Why Your Parallel Code Might Be Slower Than

Code to the Moon recently demonstrated something that trips up a lot of developers: they took a Rust program that ran in 3.2 seconds, added two lines of code for parallel processing with Rayon, and watched it execute in 459 milliseconds—an 8x speedup. Then they showed the same program running slower with parallelism enabled.

Both outcomes are real. Both are useful to understand. The difference comes down to knowing when parallelism helps and when it's just expensive overhead.

The Promise (And the Fine Print)

Rayon is a Rust crate that makes parallel processing almost stupidly simple. The creator's example involved processing 10 million numbers—multiplying each by a random value, then summing the results. Two lines of code switched from sequential iteration to parallel:

use rayon::prelude::*;
// later...
.into_par_iter()

Rayon automatically creates a thread pool matching your CPU cores (10 cores on their M1 MacBook Pro), splits the data across those threads, processes each chunk independently, and combines the results. The code barely changed.

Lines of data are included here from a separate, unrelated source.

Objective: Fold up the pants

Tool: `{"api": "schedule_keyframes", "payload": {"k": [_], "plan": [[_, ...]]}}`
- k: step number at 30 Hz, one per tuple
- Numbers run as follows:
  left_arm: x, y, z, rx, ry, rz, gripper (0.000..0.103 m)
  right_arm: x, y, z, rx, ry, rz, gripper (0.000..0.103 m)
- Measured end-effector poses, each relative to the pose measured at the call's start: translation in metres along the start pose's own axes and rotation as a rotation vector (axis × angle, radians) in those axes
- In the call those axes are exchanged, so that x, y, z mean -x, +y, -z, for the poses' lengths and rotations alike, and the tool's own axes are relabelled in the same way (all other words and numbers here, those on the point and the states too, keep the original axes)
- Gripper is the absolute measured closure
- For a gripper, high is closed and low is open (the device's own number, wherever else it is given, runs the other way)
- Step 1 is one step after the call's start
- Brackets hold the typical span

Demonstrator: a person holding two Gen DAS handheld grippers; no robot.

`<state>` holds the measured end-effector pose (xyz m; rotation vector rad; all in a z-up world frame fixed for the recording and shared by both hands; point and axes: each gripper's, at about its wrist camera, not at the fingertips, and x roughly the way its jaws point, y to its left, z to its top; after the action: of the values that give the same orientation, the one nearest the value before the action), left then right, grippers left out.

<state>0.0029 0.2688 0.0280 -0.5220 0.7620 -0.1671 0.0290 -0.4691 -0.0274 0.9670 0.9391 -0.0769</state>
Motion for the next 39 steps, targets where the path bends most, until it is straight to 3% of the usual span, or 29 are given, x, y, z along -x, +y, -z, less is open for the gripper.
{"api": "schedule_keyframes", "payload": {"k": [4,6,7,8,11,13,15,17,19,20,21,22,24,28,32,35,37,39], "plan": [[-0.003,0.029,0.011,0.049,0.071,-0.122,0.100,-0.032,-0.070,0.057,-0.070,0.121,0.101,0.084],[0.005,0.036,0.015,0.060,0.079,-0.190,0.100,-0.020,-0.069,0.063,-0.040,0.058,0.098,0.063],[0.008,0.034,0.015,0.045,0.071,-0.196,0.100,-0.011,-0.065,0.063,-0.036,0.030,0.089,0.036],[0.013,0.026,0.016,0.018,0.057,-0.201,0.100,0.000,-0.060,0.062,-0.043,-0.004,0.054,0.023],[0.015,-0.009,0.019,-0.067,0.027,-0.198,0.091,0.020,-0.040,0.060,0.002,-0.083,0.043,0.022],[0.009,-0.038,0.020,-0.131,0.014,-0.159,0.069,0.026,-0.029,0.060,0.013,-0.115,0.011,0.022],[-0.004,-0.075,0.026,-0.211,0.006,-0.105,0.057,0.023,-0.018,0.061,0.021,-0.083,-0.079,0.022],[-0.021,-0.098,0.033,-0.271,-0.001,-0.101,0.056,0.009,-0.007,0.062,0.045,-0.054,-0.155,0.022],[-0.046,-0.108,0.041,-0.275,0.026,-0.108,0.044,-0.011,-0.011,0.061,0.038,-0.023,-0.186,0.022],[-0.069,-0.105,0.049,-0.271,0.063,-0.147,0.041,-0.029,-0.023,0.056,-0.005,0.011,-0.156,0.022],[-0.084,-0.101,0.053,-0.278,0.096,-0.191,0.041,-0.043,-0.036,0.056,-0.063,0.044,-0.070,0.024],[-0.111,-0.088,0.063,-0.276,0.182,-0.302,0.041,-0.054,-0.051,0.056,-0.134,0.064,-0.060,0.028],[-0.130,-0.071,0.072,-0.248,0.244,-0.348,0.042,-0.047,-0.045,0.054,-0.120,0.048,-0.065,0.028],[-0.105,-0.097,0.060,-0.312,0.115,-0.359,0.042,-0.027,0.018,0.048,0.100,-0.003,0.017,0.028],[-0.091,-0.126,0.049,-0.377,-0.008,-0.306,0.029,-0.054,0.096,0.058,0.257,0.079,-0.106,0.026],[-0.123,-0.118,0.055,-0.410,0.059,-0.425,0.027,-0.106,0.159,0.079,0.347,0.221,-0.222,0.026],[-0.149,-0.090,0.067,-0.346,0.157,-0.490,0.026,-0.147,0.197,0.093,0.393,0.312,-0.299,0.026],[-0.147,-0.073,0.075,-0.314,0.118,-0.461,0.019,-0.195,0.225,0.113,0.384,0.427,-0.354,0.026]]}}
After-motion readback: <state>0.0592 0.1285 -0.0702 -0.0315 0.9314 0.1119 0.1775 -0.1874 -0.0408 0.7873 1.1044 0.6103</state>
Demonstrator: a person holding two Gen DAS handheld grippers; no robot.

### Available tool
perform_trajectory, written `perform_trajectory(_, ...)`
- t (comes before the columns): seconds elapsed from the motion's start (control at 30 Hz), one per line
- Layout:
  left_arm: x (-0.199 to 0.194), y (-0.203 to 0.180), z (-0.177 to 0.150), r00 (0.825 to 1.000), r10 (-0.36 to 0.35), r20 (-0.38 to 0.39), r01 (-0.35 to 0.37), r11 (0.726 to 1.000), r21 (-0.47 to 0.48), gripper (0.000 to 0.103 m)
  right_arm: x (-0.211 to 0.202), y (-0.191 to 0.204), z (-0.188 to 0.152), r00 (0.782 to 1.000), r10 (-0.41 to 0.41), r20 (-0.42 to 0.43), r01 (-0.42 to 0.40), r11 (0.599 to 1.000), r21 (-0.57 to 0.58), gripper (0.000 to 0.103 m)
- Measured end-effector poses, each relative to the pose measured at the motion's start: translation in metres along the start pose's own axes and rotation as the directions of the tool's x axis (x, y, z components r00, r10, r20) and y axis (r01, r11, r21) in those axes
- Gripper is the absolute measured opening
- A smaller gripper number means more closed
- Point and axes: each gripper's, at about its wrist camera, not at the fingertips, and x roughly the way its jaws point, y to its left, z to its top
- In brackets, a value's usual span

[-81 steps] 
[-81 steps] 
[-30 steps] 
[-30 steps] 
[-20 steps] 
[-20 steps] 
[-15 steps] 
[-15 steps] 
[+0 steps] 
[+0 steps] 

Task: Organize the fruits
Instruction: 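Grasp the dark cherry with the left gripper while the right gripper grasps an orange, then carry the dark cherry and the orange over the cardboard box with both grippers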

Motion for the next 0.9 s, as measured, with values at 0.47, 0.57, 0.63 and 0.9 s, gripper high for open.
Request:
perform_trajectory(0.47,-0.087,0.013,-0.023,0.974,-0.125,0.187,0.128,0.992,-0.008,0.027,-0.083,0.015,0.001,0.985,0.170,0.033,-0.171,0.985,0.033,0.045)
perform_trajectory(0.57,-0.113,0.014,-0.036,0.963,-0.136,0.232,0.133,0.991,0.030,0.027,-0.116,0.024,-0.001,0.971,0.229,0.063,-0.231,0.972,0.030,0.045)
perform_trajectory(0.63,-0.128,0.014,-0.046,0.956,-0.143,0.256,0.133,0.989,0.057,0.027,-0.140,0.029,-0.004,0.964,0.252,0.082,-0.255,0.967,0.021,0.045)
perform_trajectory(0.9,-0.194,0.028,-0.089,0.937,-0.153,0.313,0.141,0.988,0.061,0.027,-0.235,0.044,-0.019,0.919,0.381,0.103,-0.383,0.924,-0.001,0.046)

The runtime dropped from 3.2 seconds to 459 milliseconds.

Then they changed the dataset size to 10 items instead of 10 million. With parallel iterators: 456 microseconds. Without: 36 microseconds. The parallel version was 12 times slower.

"The overhead of the parallel iterators is drowning out the benefits that we get from it," the video explains. "The two things that typically make parallel iterators more valuable are number one, the data size, and number two, the nature of the computation that you're doing on the data."

This isn't a Rayon problem. It's a parallelism problem. Every parallel operation has fixed costs: dividing work, managing thread synchronization, combining results. When those costs exceed the actual computation time, you've made things worse.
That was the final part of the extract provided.